Support Questions

Find answers, ask questions, and share your expertise

How can i convert location field into 2 fields in Hive and how to store in hive Table ?

avatar
Contributor

Hi ,
I need to convert the location fields into 2 fields based on "=" , Means folder location in one column and partition details in another column

current scenario :

Location Partion Fields
hdfs://servername/sds/sds/erg/rownum=123/columnnumber=456

required scenario :


Location Partion Fields
hdfs://servername/sds/sds/erg/ rownum=123/columnnumber=456

Can you please help on this..!!!

Thanks in advance..!!

1 ACCEPTED SOLUTION

avatar
Master Guru
@Satya Nittala

Use hive Substr function and specify start/end position that you needed for each field

hive> select substr('hdfs://servername/sds/sds/erg/rownum=123/columnnumber=456',0,30) Location, substr('hdfs://servername/sds/sds/erg/rownum=123/columnnumber=456',31) PartionFields;
+---------------------------------+------------------------------+--+
|            location             |        partionfields         |
+---------------------------------+------------------------------+--+
| hdfs://servername/sds/sds/erg/  | rownum=123/columnnumber=456  |
+---------------------------------+------------------------------+--+

Please refer to this link for more details regarding hive string functions documentation.

-

If the Answer helped to resolve your issue, Click on Accept button below to accept the answer, That would be great help to Community users to find solution quickly for these kind of issues.

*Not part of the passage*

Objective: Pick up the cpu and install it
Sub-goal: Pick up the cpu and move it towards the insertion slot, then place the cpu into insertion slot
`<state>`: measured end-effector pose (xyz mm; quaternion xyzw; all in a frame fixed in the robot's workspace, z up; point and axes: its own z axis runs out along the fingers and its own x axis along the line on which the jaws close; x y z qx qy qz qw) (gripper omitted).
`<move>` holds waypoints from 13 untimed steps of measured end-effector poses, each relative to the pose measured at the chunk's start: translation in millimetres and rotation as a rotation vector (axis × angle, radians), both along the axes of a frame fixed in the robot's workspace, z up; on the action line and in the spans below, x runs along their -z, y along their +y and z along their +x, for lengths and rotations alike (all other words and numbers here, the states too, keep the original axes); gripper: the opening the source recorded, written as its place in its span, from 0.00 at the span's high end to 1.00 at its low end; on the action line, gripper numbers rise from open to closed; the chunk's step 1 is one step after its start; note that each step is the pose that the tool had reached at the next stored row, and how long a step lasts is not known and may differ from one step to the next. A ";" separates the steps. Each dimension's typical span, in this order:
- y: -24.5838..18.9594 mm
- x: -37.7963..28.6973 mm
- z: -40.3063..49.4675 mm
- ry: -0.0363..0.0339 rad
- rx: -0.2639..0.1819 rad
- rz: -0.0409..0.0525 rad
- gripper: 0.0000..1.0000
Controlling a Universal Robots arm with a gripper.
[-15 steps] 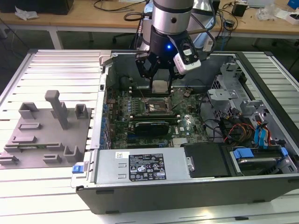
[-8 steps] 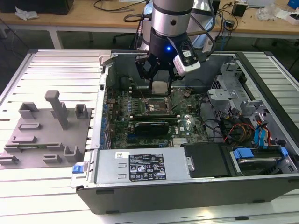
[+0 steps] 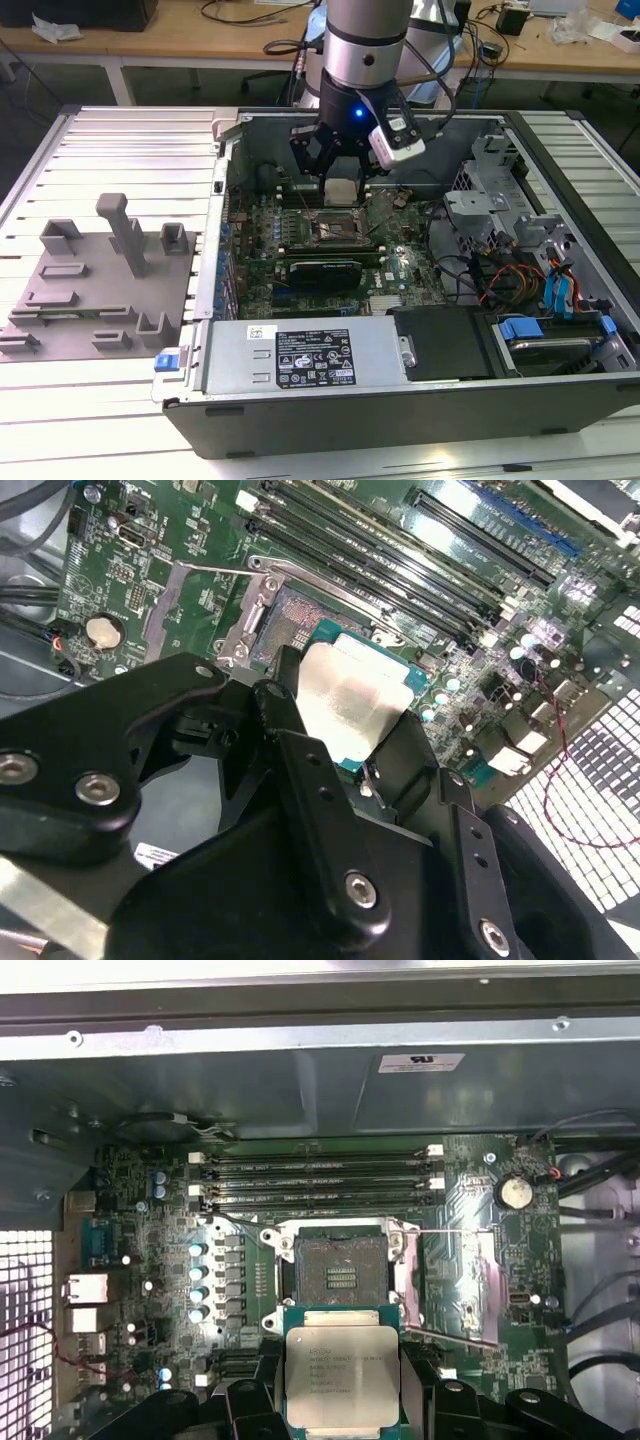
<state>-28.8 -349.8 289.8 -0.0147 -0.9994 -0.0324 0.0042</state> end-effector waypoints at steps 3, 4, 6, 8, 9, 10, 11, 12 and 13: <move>1.5 4.5 -1.1 0.0000 -0.006 0.0029 0.45; 1.9 5.7 -1.4 0.0000 -0.008 0.0038 0.45; 2.8 8.0 -2.0 0.0000 -0.011 0.0047 0.45; 2.9 8.4 -2.2 0.0001 -0.012 0.0047 0.45; 3.0 8.5 -2.2 0.0001 -0.012 0.0048 0.45; 3.0 8.6 -2.2 0.0000 -0.012 0.0049 0.45; 3.0 8.7 -2.2 0.0000 -0.012 0.0049 0.45; 3.0 8.7 -2.2 0.0000 -0.012 0.0049 0.45; 3.0 8.7 -2.2 0.0001 -0.012 0.0048 0.45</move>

View solution in original post

8 REPLIES 8

avatar
Master Guru
@Satya Nittala

Use hive Substr function and specify start/end position that you needed for each field

hive> select substr('hdfs://servername/sds/sds/erg/rownum=123/columnnumber=456',0,30) Location, substr('hdfs://servername/sds/sds/erg/rownum=123/columnnumber=456',31) PartionFields;
+---------------------------------+------------------------------+--+
|            location             |        partionfields         |
+---------------------------------+------------------------------+--+
| hdfs://servername/sds/sds/erg/  | rownum=123/columnnumber=456  |
+---------------------------------+------------------------------+--+

Please refer to this link for more details regarding hive string functions documentation.

-

If the Answer helped to resolve your issue, Click on Accept button below to accept the answer, That would be great help to Community users to find solution quickly for these kind of issues.

avatar
Contributor

@Shu Thanks for Quick response

I had total 10 Lakh records like that , with different data and different string length

Above mentioned code only satisfying with that one record only

I need a generic code for all data , It should satisfy with all records,

Can u please suggest..!!!

Thanks in advance..!!!

avatar
Master Guru
@Satya Nittala

Please add some sample records with different string lengths, so that we can prepare the query that satisfies them.

avatar
Contributor

@Shu

Please find the below sample data

hdfs://servername/sds/sds/erg/rownum=123/columnnumber=456
hdfs://servername/sds/sds/erg/meta/data/ccdp/rownum=123/columnnumber=456
hdfs://servername/sds/sds/erg/calims/notes/ccdp/meta/mgntrownum=123/columnnumber=456
hdfs://servername/sds/sds/erg/calims/notes/ccdp/meta/mgnt/lo/rownum=123/columnnumber=456
hdfs://servername/sds/sds/erg/calims/notes/ccdp/meta/mgnt/lo/ap/rownum=123/columnnumber=456

Length is getting increasing for location , so how can we convert based on "=" sign

Can u please suggest..!!!

Thanks in advance..!!!

avatar
Master Guru

@Satya Nittala

Thanks for the sample records..!!

One thing i commonly observed pattern is second from the last / after you need that to be in partitionfields column before second from last / needs to be in location column. Split based on = will not give the desired results but split on rownum= will satisfies.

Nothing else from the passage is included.